No, I will not agree, that the UK is a strange country. Maybe it is different from that in other parts of Europe, but am sure you planned your journey before leaving your homeland. From what I have read on this forum, the majority of people who travel, like yourself, do book into sites occasionally, for the sole purpose of doing their laundry, emptying their chemical systems and filling up with water. At this time of year, I do not think you would have to pay more than £15 for a nights "services", (be aware though, I think it is half term in a couple of weeks time, and sites may be full).

Enjoy your trip

Jenny


----------



## Stanner (Aug 17, 2006)

rosalan said:


> They are Free! With the stipulation that you make use of what they have to offer.... a drink or meal at a Pub etc


There is no such stipulation at all - that stipulation is in fact the exact opposite of the Britstops ethos of no obligation whatsoever. Establishments that have attempted to impose an expectation of purchase have been excluded from the scheme.

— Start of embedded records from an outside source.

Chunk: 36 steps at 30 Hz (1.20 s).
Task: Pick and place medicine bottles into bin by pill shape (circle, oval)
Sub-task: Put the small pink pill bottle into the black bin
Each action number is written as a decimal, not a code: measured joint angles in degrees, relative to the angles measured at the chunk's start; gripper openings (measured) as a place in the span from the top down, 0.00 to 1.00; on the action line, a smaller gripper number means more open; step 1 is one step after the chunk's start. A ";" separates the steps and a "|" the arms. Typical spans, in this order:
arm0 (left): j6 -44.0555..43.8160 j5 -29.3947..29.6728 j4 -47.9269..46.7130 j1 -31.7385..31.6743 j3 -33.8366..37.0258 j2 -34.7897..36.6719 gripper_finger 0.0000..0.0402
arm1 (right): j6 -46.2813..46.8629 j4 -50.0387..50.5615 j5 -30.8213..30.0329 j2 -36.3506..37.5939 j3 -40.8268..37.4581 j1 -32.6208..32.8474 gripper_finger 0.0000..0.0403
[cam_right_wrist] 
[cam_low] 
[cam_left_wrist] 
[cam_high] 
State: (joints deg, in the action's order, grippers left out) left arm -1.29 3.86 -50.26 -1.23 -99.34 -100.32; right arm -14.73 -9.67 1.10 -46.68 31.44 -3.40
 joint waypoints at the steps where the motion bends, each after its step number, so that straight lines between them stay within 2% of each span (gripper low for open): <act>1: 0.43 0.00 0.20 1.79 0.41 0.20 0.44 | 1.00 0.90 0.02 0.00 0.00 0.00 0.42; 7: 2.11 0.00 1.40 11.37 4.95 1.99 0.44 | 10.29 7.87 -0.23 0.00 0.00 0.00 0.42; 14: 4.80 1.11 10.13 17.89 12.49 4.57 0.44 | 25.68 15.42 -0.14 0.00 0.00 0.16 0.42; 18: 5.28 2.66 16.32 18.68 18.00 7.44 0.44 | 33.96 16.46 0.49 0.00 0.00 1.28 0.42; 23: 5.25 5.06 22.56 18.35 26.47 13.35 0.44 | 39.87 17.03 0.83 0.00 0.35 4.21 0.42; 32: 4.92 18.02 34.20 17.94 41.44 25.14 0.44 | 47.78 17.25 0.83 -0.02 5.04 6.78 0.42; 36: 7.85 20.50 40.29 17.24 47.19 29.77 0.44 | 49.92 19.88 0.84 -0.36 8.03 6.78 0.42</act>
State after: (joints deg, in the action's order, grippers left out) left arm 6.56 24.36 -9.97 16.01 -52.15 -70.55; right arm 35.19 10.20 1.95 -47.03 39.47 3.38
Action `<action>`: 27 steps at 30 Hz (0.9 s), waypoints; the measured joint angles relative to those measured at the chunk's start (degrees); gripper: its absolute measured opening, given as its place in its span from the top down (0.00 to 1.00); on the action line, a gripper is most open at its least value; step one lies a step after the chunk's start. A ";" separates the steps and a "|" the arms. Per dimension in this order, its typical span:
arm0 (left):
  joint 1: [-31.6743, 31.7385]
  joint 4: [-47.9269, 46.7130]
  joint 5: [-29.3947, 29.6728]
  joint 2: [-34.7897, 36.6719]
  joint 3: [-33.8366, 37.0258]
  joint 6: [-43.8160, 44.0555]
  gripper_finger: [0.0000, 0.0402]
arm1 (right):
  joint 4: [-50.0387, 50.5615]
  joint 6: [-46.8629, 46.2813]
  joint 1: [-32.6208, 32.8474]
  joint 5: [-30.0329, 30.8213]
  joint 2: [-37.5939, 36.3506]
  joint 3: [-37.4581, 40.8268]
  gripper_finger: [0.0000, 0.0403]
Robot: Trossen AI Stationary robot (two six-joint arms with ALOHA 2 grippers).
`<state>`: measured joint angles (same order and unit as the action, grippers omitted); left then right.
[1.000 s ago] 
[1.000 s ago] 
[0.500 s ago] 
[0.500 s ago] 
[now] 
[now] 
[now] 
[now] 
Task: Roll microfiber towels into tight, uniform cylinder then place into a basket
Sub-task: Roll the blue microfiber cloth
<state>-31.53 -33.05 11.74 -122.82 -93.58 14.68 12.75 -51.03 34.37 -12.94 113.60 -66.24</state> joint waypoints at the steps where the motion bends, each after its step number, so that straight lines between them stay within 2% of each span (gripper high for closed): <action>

It says just that in the book.


----------



## dovtrams (Aug 18, 2009)

There is a great MH facility along from the pub on the Isle of Whithorn and if you can stay there overnight. Not necessary, but have a meal at the pub, great food.

Dave


----------



## drcotts (Feb 23, 2006)

Hi Garcia
why do you think we all come to france LOL

You may find that garages have an outside tap as they need to fill the watering cans up from somewhere so have a look round the side or back and if you see a tap ask if you can fill up .i have never been refused but dont do it prolifically. Otherwise its camp sites i am afraid or britstops. 
Some camping club sites allow you to pay a small fee to pull in and fill up, empty loo, etc for a couple of hrs and even do washing and shower without staying on a pitch.


----------



## alhod (Nov 1, 2010)

I have found that many BP garages have a water tap (even complete with hose) at the air line point. Intended to use for radiator or screenwash top-up it is nonetheless water and perfectly suitable for filling our tanks. Last one I was in did not even charge for the water - only for the air line! (But I did make sure that I was parked at an angle where the till op could not see that I had their water line taking 120 ltr!).
Also maybe possible to find sanctuary at a MH dealer - they know what we need and sometimes provide it!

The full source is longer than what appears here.